Re: Transliterating ancient scripts [was: ASCII and Unicode lifespan]

From: Nick Nicholas (opoudjis@optushome.com.au)
Date: Tue May 24 2005 - 02:54:28 CDT

  • Next message: Gregg Reynolds: "Re: Transliterating ancient scripts [was: ASCII and Unicode lifespan]"

    from Dean Snyder:

    > I gave several examples where glyphic
    > information, in ancient texts, for example, is important information
    > that is not conveyed when those texts are transliterated. Hence the
    > utility of encoding those scripts.
    >
    >

    I'm sorry, but the applications you've been talking about --- glyph-
    based recognition, glyph-based restoration, caring that r and z in
    Arabic differ by a dot --- require a glyph inventory. Not only
    *cannot* Unicode provide you with that, it *must not*. Otherwise,
    consider Italic lowercase Latin a: it is easily confusable with o,
    wheras upright normal Latin a is not.
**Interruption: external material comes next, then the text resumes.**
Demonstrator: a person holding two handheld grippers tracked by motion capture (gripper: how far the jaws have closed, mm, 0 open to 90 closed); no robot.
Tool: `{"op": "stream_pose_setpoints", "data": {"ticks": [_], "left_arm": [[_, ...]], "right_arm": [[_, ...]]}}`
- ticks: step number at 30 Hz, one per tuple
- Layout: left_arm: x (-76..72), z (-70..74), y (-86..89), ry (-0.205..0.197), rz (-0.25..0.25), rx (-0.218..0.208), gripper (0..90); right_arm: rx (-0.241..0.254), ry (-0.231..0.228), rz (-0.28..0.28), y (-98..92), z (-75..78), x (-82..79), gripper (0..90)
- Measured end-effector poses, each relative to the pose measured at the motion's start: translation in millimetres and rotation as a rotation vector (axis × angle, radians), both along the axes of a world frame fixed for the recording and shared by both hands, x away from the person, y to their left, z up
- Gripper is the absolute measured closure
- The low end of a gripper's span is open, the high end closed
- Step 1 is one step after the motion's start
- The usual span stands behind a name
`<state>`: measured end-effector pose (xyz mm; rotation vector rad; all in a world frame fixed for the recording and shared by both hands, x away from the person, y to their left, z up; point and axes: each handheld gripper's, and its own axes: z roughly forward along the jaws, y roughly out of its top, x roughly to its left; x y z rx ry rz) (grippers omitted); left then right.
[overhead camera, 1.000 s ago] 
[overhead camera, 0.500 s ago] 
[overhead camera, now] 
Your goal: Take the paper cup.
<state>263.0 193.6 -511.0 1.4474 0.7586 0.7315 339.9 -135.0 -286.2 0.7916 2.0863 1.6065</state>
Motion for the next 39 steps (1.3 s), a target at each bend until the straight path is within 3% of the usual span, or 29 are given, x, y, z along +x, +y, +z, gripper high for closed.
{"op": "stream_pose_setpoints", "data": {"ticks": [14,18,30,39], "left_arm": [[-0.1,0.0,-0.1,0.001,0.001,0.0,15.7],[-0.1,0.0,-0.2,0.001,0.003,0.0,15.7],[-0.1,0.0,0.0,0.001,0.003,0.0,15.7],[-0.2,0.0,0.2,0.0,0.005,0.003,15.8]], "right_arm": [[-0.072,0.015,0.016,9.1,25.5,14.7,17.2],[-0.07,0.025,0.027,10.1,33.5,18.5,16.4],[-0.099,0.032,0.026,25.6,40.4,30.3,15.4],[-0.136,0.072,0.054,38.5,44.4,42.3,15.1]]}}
This similarity is obviously
    important for palaeographers or graphologists or whatever. Which
    means --- what, that italic and upright a are to be disunified as
    codepoints? (Mutatis mutandis, exactly the same goes for Serbian vs.
    Russian italic Te. And noone bring up Latin Small Letter Alpha,
    that's not used outside phonetic transcription.) If Roman-script
    palaeographers can put up with two thousand years of ductus being
    mooshed together into 52 codepoints, then cuneiformists can put up
    with a cuneiform being encoded on emic rather than etic principles
    too. (Which is what I always meant by "Don't Prolif, Translit": the
    emic repertoires are almost always cemented in transliteration, not
    in ahistorical normalisation of the historical script.)

    You've complained that transliteration is lossy. (Nice countering of
    slogans, btw.) But at the level of glyph identity, so is going from
    italics to upright. So is dropping language tagging of Serbian vs.
    Russian. At the level of how deep the stylus impressions in the
    tablet go, so are 2-D photographs, for that matter. The lossiness is
    a given in any change of medium, or normalisation of glyphs, or
    indeed any encoding at all. And specifically to what Unicode was
    designed for, it's why *plain*text is not richtext. That does not
    prove that the distinctions you may want to make are relevant to
    plaintext; in fact, the more you speak of glyphs, the more it proves
    the opposite. (Dots? There are no dots in a hex number.)
    Transliteration is lossy; so is the character-glyph model. And that's
    a *good* thing: I like being able to use "Find" on text, thank you.
    You're to be lauded in envisaging ways a computer-driven glyph-
    recognition system can revolutionise cuneiform studies. But that
    cannot be not Unicode's concern: Unicode has to provide an emic
    repertoire of codepoints, whensoever possible.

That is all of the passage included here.